- **Action item**: Find out how many lines of the listing below include "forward" and report only that number.
++++
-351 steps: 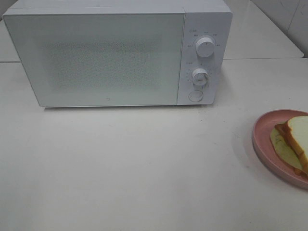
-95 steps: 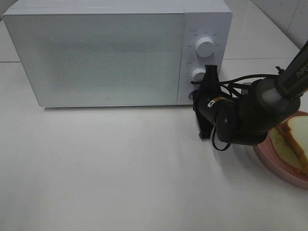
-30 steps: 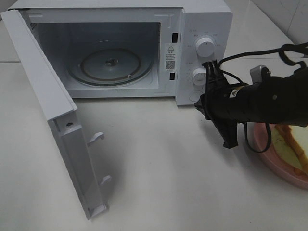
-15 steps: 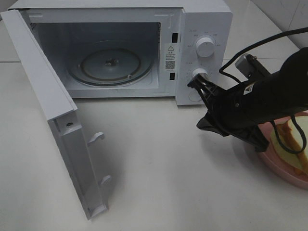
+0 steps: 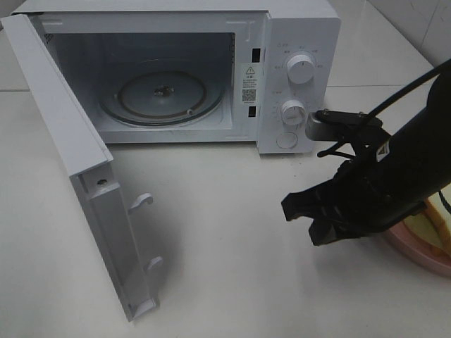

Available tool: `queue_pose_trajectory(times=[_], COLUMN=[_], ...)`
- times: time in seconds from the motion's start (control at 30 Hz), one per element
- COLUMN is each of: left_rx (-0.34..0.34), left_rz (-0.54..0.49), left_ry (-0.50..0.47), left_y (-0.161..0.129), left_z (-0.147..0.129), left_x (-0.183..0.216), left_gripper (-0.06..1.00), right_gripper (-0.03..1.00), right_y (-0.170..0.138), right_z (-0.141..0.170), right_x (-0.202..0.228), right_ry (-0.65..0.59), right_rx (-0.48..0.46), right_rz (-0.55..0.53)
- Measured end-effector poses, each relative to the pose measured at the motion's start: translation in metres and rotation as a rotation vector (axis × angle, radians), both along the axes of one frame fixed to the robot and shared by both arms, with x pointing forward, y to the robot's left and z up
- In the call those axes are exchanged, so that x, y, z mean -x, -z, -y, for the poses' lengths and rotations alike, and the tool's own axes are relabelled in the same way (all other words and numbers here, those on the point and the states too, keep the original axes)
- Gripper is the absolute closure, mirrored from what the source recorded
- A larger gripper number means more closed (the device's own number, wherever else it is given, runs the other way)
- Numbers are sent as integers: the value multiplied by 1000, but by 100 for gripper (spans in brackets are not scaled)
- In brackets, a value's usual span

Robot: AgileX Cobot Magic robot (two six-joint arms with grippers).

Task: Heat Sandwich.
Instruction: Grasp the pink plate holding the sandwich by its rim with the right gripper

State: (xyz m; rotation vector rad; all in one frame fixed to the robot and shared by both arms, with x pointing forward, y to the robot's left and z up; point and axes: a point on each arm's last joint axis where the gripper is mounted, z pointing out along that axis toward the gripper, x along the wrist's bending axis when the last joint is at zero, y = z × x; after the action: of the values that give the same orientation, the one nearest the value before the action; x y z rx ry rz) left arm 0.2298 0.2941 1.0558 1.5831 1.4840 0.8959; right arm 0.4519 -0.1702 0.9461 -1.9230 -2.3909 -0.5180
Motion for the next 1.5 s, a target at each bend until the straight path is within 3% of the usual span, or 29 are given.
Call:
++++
- **Final answer**: 2